*What you will do:* Reproduce the entries that follow precisely, setting aside any images.

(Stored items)
-.-.-
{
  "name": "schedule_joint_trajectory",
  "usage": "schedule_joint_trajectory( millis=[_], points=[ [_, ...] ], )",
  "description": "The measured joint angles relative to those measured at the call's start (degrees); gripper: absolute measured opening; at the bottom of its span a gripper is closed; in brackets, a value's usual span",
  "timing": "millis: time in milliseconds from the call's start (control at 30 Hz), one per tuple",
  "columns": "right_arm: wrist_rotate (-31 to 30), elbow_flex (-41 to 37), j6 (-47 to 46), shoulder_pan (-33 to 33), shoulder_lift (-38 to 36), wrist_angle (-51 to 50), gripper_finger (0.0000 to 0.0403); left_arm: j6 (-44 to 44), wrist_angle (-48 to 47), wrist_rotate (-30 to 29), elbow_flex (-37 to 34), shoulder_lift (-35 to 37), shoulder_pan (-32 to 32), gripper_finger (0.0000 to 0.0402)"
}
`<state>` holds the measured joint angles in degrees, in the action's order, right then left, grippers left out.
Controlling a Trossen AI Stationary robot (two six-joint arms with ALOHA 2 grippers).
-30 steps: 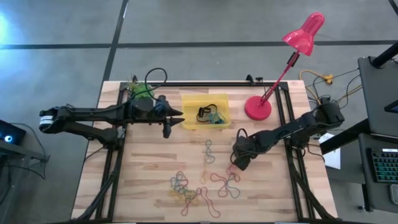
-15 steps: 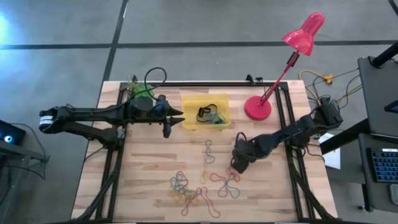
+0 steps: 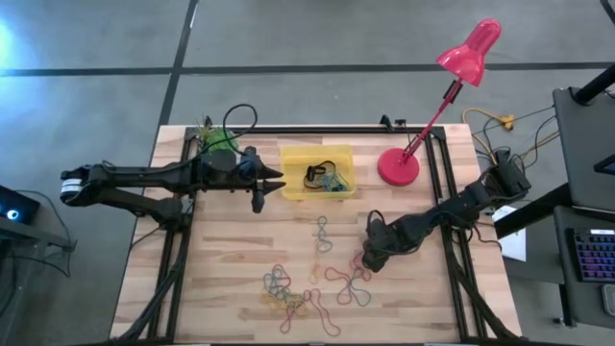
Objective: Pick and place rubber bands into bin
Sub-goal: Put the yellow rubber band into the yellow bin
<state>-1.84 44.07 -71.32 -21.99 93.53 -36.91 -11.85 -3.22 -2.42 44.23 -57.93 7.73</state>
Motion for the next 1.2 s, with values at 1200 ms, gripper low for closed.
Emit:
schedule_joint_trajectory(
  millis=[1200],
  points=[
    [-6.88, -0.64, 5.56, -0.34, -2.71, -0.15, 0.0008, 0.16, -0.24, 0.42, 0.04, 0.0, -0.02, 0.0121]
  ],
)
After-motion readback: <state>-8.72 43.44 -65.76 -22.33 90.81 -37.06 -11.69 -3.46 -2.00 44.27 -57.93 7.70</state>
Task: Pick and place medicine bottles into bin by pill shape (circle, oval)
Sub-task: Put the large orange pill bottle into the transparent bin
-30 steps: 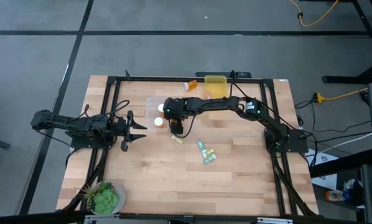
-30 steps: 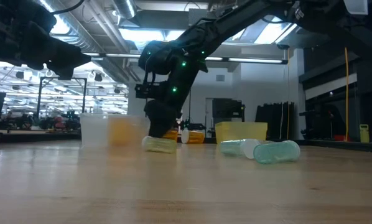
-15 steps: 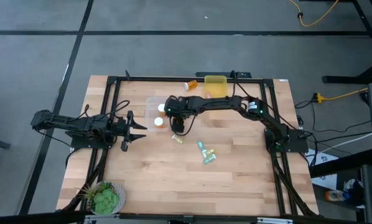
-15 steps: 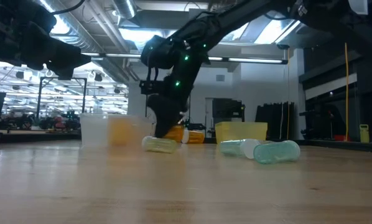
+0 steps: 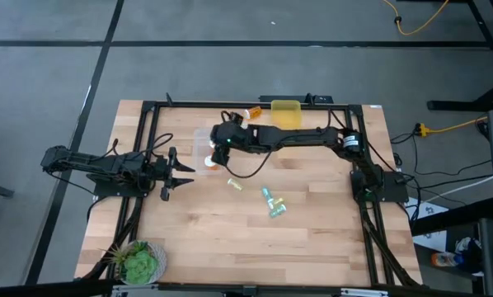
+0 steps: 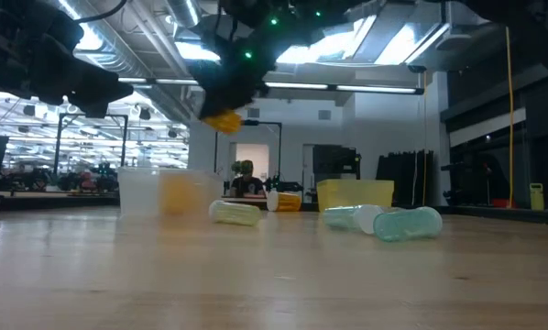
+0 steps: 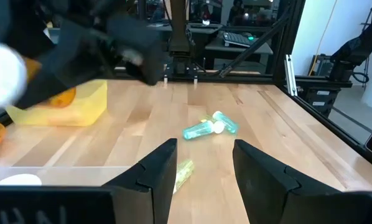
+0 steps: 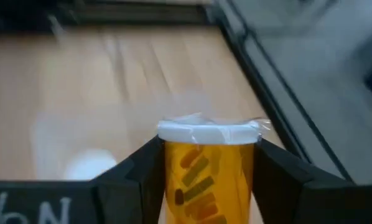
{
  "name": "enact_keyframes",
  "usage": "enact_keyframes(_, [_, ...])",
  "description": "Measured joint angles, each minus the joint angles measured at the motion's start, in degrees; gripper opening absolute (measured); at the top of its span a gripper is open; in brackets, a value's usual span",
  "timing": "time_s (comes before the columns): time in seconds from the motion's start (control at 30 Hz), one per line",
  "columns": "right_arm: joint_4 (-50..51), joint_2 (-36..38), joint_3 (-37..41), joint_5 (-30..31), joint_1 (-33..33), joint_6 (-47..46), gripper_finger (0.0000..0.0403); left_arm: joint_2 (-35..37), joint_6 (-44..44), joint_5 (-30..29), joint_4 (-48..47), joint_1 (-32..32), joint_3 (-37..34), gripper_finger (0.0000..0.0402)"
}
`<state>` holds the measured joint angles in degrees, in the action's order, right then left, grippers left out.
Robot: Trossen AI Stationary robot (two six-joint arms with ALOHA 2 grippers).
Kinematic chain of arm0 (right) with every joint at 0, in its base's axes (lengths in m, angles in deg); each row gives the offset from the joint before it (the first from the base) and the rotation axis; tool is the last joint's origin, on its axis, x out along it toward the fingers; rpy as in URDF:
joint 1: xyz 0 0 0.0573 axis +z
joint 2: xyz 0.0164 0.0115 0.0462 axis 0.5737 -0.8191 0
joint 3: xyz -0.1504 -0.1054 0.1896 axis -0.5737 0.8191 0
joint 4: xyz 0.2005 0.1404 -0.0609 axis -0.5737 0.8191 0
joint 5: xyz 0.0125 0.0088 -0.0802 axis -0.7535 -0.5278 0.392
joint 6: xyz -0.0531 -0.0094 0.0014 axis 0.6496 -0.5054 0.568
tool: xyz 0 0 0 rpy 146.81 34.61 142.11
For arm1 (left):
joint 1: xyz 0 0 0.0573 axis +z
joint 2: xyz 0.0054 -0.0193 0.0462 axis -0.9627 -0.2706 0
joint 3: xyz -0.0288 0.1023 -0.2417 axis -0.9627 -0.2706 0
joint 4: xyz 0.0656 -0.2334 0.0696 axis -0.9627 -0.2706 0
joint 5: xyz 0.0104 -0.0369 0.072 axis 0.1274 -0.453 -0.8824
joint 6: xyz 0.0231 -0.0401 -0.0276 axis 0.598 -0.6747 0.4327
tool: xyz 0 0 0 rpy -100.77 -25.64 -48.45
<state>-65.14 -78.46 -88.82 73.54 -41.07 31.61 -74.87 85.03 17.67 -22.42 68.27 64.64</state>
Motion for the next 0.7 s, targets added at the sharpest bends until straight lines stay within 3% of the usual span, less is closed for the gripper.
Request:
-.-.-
*Written answer:*
{
  "name": "schedule_joint_trajectory",
  "usage": "schedule_joint_trajectory( millis=[_], points=[ [_, ...] ], )",
  "description": "The measured joint angles relative to those measured at the call's start (degrees); gripper: absolute measured opening; at the bottom of its span a gripper is closed; in brackets, a value's usual span",
  "timing": "millis: time in milliseconds from the call's start (control at 30 Hz), one per tuple",
  "columns": "right_arm: wrist_rotate (-31 to 30), elbow_flex (-41 to 37), j6 (-47 to 46), shoulder_pan (-33 to 33), shoulder_lift (-38 to 36), wrist_angle (-51 to 50), gripper_finger (0.0000 to 0.0403); left_arm: j6 (-44 to 44), wrist_angle (-48 to 47), wrist_rotate (-30 to 29), elbow_flex (-37 to 34), shoulder_lift (-35 to 37), shoulder_pan (-32 to 32), gripper_finger (0.0000 to 0.0402)"
}
`<state>` holds the measured joint angles in degrees, in the action's order, right then left, grippers left out.
Controlling a Trossen AI Stationary robot (two six-joint arms with ALOHA 2 grippers).
-30 steps: 
-15 steps: 
+0 steps: 
Objective: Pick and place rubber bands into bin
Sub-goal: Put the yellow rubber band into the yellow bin
<state>-1.84 44.07 -71.32 -21.99 93.53 -36.91 -11.85 -3.22 -2.42 44.23 -57.93 7.73</state>
Motion for the next 1.2 s, with values at 1200 ms, gripper low for closed.
Emit:
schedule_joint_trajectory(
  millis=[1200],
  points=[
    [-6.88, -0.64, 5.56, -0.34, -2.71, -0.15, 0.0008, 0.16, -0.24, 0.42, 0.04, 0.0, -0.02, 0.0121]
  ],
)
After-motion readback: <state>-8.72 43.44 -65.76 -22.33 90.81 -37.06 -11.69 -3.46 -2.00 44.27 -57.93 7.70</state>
Task: Pick and place medicine bottles into bin by pill shape (circle, oval)
Sub-task: Put the large orange pill bottle into the transparent bin
-30 steps: 
-30 steps: 
-15 steps: 
-15 steps: 
+0 steps: 
+0 steps: 
+0 steps: 
+0 steps: 
{
  "name": "enact_keyframes",
  "usage": "enact_keyframes(_, [_, ...])",
  "description": "Measured joint angles, each minus the joint angles measured at the motion's start, in degrees; gripper opening absolute (measured); at the top of its span a gripper is open; in brackets, a value's usual span",
  "timing": "time_s (comes before the columns): time in seconds from the motion's start (control at 30 Hz), one per line",
  "columns": "right_arm: joint_4 (-50..51), joint_2 (-36..38), joint_3 (-37..41), joint_5 (-30..31), joint_1 (-33..33), joint_6 (-47..46), gripper_finger (0.0000..0.0403); left_arm: joint_2 (-35..37), joint_6 (-44..44), joint_5 (-30..29), joint_4 (-48..47), joint_1 (-32..32), joint_3 (-37..34), gripper_finger (0.0000..0.0402)"
}
`<state>` holds the measured joint angles in degrees, in the action's order, right then left, grippers left out.
Robot: Trossen AI Stationary robot (two six-joint arms with ALOHA 2 grippers).
Kinematic chain of arm0 (right) with every joint at 0, in its base's axes (lengths in m, angles in deg); each row gives the offset from the joint before it (the first from the base) and the rotation axis; tool is the last joint's origin, on its axis, x out along it toward the fingers; rpy as in URDF:
joint 1: xyz 0 0 0.0573 axis +z
joint 2: xyz 0.0164 0.0115 0.0462 axis 0.5737 -0.8191 0
joint 3: xyz -0.1504 -0.1054 0.1896 axis -0.5737 0.8191 0
joint 4: xyz 0.2005 0.1404 -0.0609 axis -0.5737 0.8191 0
joint 5: xyz 0.0125 0.0088 -0.0802 axis -0.7535 -0.5278 0.392
joint 6: xyz -0.0531 -0.0094 0.0014 axis 0.6496 -0.5054 0.568
tool: xyz 0 0 0 rpy 146.81 34.61 142.11
For arm1 (left):
joint 1: xyz 0 0 0.0573 axis +z
joint 2: xyz 0.0054 -0.0193 0.0462 axis -0.9627 -0.2706 0
joint 3: xyz -0.0288 0.1023 -0.2417 axis -0.9627 -0.2706 0
joint 4: xyz 0.0656 -0.2334 0.0696 axis -0.9627 -0.2706 0
joint 5: xyz 0.0104 -0.0369 0.072 axis 0.1274 -0.453 -0.8824
joint 6: xyz 0.0231 -0.0401 -0.0276 axis 0.598 -0.6747 0.4327
tool: xyz 0 0 0 rpy -100.77 -25.64 -48.45
<state>-65.14 -78.46 -88.82 73.54 -41.07 31.61 -74.87 85.03 17.67 -22.42 68.27 64.64</state>
Motion for the next 0.7 s, targets added at the sharpest bends until straight lines stay within 3% of the usual span, less is closed for the gripper.
Request:

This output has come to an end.